Elle est désormais présentée comme une difficulté qui concerne moins ceux qui en sont victimes que ceux qui ont à recevoir leur présence à proximité, les municipalités, à commencer par Paris, réduisent donc leur mission à la gestion du déplacement et de la visibilité des plus pauvres. Le débat ne portant notamment que sur le nombre de places en hébergement collectif ou la mise en place in extremis de salles de gymnase à disposition des sans abris pendant quelques heures à l’occasion des « Plans grand froid ».

Nous sommes régulièrement témoins des controverses entre Ville et Etat sur la compétence et la responsabilité des pouvoirs publics. Les Parisiens à la rue ne sont pas des Parisiens selon les autorités municipales, l’État, de son côté, fait la sourde oreille.

IL EST CLAIR QU'AU REGARD DES POLITIQUES, IL NE SONT GUERE QU'UN PROBLEME.
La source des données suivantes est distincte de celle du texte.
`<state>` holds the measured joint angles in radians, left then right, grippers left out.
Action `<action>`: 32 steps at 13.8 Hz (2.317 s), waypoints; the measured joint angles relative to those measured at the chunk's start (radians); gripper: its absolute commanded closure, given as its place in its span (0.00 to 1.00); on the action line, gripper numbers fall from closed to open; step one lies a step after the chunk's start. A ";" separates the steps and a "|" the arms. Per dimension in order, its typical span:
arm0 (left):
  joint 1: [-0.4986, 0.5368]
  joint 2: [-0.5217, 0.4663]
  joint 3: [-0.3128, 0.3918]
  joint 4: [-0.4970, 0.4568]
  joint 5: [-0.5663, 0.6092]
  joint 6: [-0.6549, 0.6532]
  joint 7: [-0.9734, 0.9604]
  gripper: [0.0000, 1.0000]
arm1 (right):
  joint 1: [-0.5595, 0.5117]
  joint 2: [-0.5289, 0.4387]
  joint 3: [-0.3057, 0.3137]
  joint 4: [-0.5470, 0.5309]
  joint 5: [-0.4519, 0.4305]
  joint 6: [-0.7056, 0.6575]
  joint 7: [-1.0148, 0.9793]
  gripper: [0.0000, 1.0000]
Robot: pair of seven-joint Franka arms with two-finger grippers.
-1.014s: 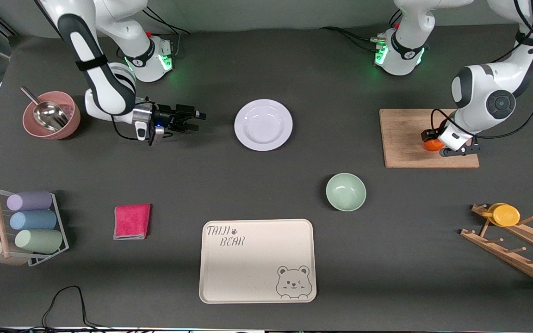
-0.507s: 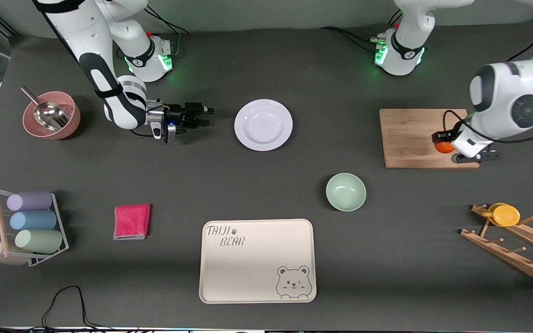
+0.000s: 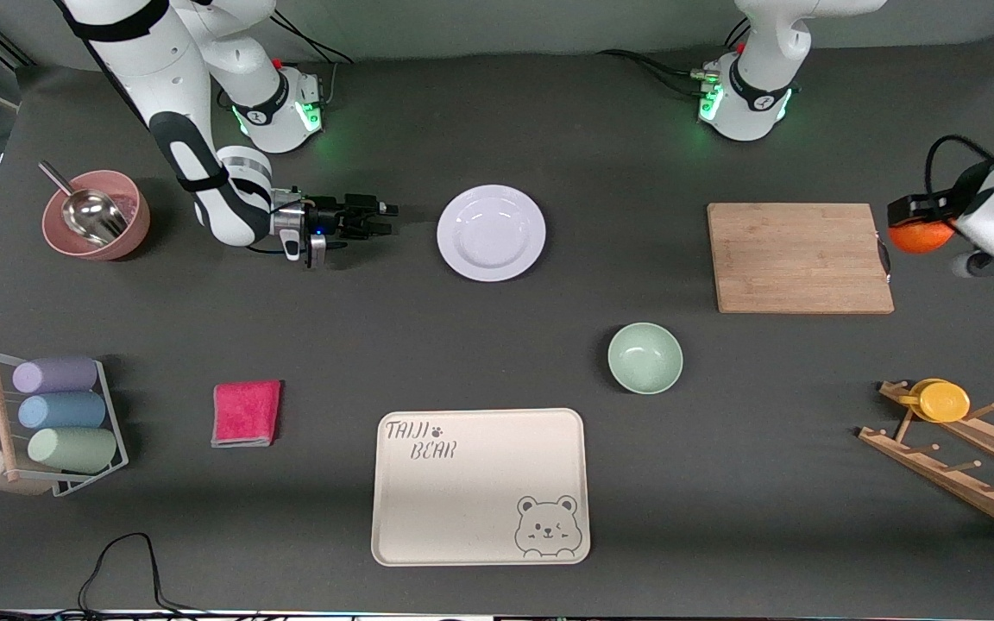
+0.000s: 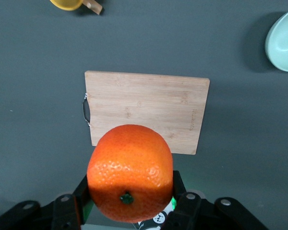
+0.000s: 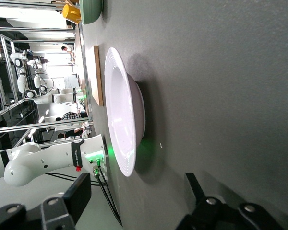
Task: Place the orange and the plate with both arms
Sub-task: 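Carry the orange with the left gripper over the white plate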
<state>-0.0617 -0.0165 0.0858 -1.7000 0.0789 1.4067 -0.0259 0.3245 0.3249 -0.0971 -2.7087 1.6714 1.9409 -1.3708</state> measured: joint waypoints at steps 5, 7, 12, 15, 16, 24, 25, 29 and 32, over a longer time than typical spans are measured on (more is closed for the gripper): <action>-0.023 0.095 -0.041 0.148 -0.028 -0.040 -0.033 1.00 | -0.001 0.005 0.000 0.000 0.000 -0.001 -0.002 0.48; -0.031 0.148 -0.133 0.171 -0.043 -0.038 -0.182 1.00 | -0.002 0.005 0.000 0.001 0.000 -0.001 -0.003 0.55; -0.066 0.287 -0.395 0.199 -0.071 0.124 -0.657 1.00 | -0.003 0.006 -0.001 0.001 0.000 -0.001 -0.016 0.55; -0.125 0.351 -0.479 0.202 -0.074 0.178 -0.810 1.00 | -0.003 0.010 -0.001 0.001 0.000 -0.001 -0.029 0.55; -0.161 0.371 -0.494 0.199 -0.074 0.204 -0.859 1.00 | -0.005 0.016 -0.001 0.001 0.000 -0.002 -0.043 0.55; -0.409 0.529 -0.505 0.003 -0.072 0.692 -1.153 1.00 | -0.026 0.073 -0.002 0.019 0.003 -0.034 -0.100 0.55; -0.429 0.552 -0.506 -0.023 -0.072 0.739 -1.169 1.00 | -0.026 0.073 -0.002 0.019 0.003 -0.034 -0.100 0.55; -0.510 0.626 -0.505 -0.048 -0.030 0.811 -1.254 1.00 | -0.027 0.073 -0.002 0.020 0.003 -0.034 -0.100 0.55; -0.535 0.658 -0.505 -0.063 -0.009 0.874 -1.279 1.00 | -0.027 0.074 -0.002 0.020 0.004 -0.034 -0.100 0.55</action>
<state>-0.5963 0.6418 -0.4187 -1.7630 0.0701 2.2810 -1.3051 0.2979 0.3989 -0.0987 -2.6887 1.6750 1.9068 -1.4712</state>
Pendant que cette dérisoire polémique fait rage, des femmes des hommes et de plus en plus d’enfants se retrouvent à la rue à la faveur d’une précarisation de la vie dont les conséquences sont de plus en plus dangereuses. Les conséquences homicides de cette incurie et de cet aveuglement ne sont plus à démontrer. Une étude du Collectif Morts à la rue nous apprend que l’espérance de vie d’un sans domicile est de 49 ans (contre 76 ans en moyenne nationale pour les hommes et 83 ans pour les femmes). Maladies, accidents, agressions, absence et difficultés d’accès aux soins, morts violentes sont le lot quotidien des grands précaires.

La CGT du Centre d’Action Sociale de la Ville de Paris et ses militants tiennent à se démarquer des positions autorisées qui consistent à accentuer la marginalisation des Parisiens sans logis et les considérer comme un problème encombrant pour la gestion municipale ou la tranquillité des riverains. Nous profitons d’ailleurs pour rappeler que ce phénomène concerne également un certain nombre d’agents de la Ville qui sont sans logis.

A l’heure où le fatalisme domine et où l’apitoiement humanitaire saisonnier fait office de politique sociale nous tenons à rappeler que ce problème social et sanitaire qui touche les personnes les plus fragilisées dans notre système est avant tout un problème politique et économique. Le chômage, la précarisation, l’accès au logement de plus en plus difficile, l’exclusion des systèmes de soins et l’absence de plus en plus criante de système de protection sont les causes de l’accroissement du nombre de personnes sans domicile.

Aussi les tentatives de diversion sur le sujet comme la polémique actuelle sur la présence des tentes et la recherche de responsabilité par la Mairie et l’Etat au niveau d’une association, Médecins du Monde en l’occurrence, ne peut qu’entraîner notre plus énergique protestation.

Alors que les politiques et notamment ceux qui ont la responsabilité de la politique de proximité discutent vainement, la CGT du Centre d’Action Sociale de la Ville de Paris ne peut qu’exprimer sa plus vive solidarité avec les victimes de ce système économique et apporte son soutien à ceux qui chaque jour ou à l’occasion aident de manière désintéressée leurs voisins à la rue. Nous apprenons ainsi par voie de presse que des riverains du Canal de l’Ourq ont distribué des repas en protestation contre ce déferlement indécent.

Un tel élan de solidarité est à l’image de la tradition et de l’éthique syndicale que nous défendons contre les positions réalistes ou administratives qui dominent aujourd’hui. Une telle situation est, ô combien, illustrative de l’incapacité politique contemporaine de traiter et même aborder la question sociale et témoigne de l’importance et de l’urgence d’un nouveau développement des luttes pour la transformation sociale.